XXIV

O Cabelo


Ó tranças em aneis afagando-te a alvura
Do colo juvenil! Ó perfume sem par!
Éxtase! Vou povoar a minha alcova escura
Com as recordações que dormem na espessura
Do teu cabelo, amor, fazendo-o destrançar!

A África abrasadora e a Ásia langorosa,
Todo um mundo distante, ausente, evocador,
Vive na solidão d’essa grenha olorosa!
Como vogam mortaes na onda harmoniosa,
Eu gosto de nadar no teu divino olor.

Quero ver as regiões tropicaes, luxuriantes;
Negras tranças, servi-me de vagas veleiras.
Transportae-me no dorso aos países distantes!
Mar de azeviche, mar de sonhos deslumbrantes,
Com corvetas reaes, com mastros e bandeiras!
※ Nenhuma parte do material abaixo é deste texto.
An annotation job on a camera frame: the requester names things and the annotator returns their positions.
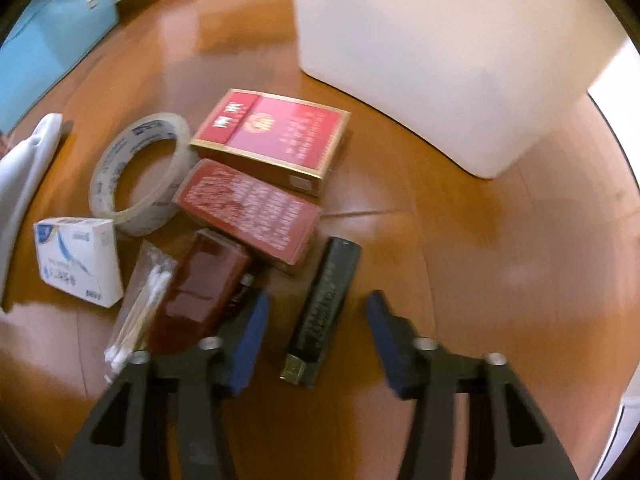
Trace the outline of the cotton swabs plastic bag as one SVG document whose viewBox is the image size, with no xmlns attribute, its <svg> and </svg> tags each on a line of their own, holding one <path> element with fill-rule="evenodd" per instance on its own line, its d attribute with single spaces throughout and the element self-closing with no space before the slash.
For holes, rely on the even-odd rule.
<svg viewBox="0 0 640 480">
<path fill-rule="evenodd" d="M 146 240 L 142 243 L 110 341 L 103 352 L 107 385 L 111 385 L 135 351 L 145 348 L 146 334 L 176 269 L 174 258 Z"/>
</svg>

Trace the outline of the dark brown glossy pack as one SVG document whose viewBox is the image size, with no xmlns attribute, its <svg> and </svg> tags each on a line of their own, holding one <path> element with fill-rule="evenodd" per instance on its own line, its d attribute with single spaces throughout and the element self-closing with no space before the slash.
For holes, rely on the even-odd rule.
<svg viewBox="0 0 640 480">
<path fill-rule="evenodd" d="M 183 352 L 216 333 L 249 263 L 242 245 L 213 231 L 196 232 L 146 335 L 149 352 Z"/>
</svg>

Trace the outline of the white blue medicine box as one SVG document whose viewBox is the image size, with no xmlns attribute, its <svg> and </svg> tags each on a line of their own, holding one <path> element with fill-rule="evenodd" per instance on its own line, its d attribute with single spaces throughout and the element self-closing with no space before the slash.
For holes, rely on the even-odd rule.
<svg viewBox="0 0 640 480">
<path fill-rule="evenodd" d="M 104 308 L 124 296 L 112 220 L 47 218 L 34 224 L 34 239 L 47 285 Z"/>
</svg>

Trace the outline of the black tube package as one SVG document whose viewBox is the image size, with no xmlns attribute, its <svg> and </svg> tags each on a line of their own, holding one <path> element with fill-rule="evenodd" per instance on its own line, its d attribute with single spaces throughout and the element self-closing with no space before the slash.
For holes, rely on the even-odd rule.
<svg viewBox="0 0 640 480">
<path fill-rule="evenodd" d="M 312 388 L 329 349 L 336 322 L 354 279 L 361 247 L 344 238 L 326 241 L 280 371 L 280 379 Z"/>
</svg>

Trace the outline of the clear packing tape roll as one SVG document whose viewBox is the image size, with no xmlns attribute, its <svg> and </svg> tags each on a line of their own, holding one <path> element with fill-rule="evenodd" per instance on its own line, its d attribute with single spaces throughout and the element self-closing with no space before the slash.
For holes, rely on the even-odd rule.
<svg viewBox="0 0 640 480">
<path fill-rule="evenodd" d="M 128 236 L 147 236 L 177 212 L 175 192 L 198 161 L 191 130 L 174 113 L 145 116 L 127 126 L 96 163 L 89 209 Z"/>
</svg>

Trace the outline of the dark red text box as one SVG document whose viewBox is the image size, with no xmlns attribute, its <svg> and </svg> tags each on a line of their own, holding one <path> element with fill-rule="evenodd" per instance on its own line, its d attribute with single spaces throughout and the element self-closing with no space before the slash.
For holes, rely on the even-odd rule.
<svg viewBox="0 0 640 480">
<path fill-rule="evenodd" d="M 321 214 L 308 200 L 211 159 L 191 169 L 174 203 L 286 270 L 304 261 Z"/>
</svg>

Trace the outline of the red Nanjing cigarette pack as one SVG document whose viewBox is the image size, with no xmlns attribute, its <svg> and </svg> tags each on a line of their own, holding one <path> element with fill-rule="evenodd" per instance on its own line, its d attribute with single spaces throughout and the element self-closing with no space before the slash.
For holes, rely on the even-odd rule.
<svg viewBox="0 0 640 480">
<path fill-rule="evenodd" d="M 194 133 L 191 146 L 204 158 L 319 197 L 349 118 L 332 106 L 231 89 Z"/>
</svg>

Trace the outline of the beige square trash bin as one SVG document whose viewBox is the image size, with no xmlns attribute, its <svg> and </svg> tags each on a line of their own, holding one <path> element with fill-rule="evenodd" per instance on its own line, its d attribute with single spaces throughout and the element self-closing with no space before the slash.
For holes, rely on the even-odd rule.
<svg viewBox="0 0 640 480">
<path fill-rule="evenodd" d="M 492 179 L 549 133 L 626 38 L 604 0 L 295 0 L 309 76 Z"/>
</svg>

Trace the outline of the grey left slipper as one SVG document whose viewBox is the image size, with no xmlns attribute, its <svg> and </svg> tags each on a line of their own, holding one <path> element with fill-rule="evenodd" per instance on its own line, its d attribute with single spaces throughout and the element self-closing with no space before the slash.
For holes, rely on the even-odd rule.
<svg viewBox="0 0 640 480">
<path fill-rule="evenodd" d="M 6 290 L 17 235 L 58 148 L 62 123 L 62 114 L 47 114 L 28 138 L 18 142 L 1 159 L 1 296 Z"/>
</svg>

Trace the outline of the teal storage bin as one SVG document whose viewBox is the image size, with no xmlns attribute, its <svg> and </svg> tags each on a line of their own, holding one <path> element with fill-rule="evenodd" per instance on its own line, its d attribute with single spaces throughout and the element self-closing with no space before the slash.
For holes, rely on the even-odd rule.
<svg viewBox="0 0 640 480">
<path fill-rule="evenodd" d="M 34 0 L 1 47 L 1 131 L 11 132 L 117 24 L 115 0 Z"/>
</svg>

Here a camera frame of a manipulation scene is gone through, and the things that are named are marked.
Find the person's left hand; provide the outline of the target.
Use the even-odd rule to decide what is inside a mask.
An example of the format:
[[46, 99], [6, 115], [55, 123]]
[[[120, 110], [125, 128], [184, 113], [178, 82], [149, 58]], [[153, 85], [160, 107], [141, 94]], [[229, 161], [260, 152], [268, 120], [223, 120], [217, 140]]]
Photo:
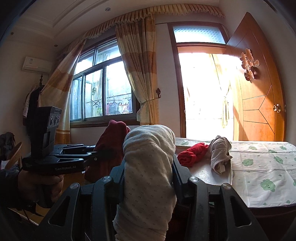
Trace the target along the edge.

O’porto sem egual onde a minh’alma inglória
Pode á larga absorver sons, perfumes e côr;
Onde as grandiosas naus, na sua trajectòria,
As velas colossaes desfraldam para a glória

D’um céu puro onde esplende o eterno calor.
Eu quero mergulhar a lânguida cabeça
Nesse soturno mar que encerra o proprio mar,
E o espírito subtil, sobre a vaga travessa,
Fará, ó meu amor, com que eu me desvaneca
Num éxtase ideal, perfumes a aspirar!

Ó cabelos azues, tranças ebanizadas,
Viva imagem do ceu azul na escuridão;
Nos lindos caracoes, nas mechas desgrenhadas,
Consigo distinguir as essências variadas
Do coco, do ananaz, do musgo e do alcatrão.

Hoje, à manhan, e sempre l ó grenha estremecida,
Com per’las, com rubins e com safiras hade
Toucar-te com amor minh’alma agradecida,
Para que sejas sempre a taça apetecida
Por onde bebo, a flux, o vinho da saudade!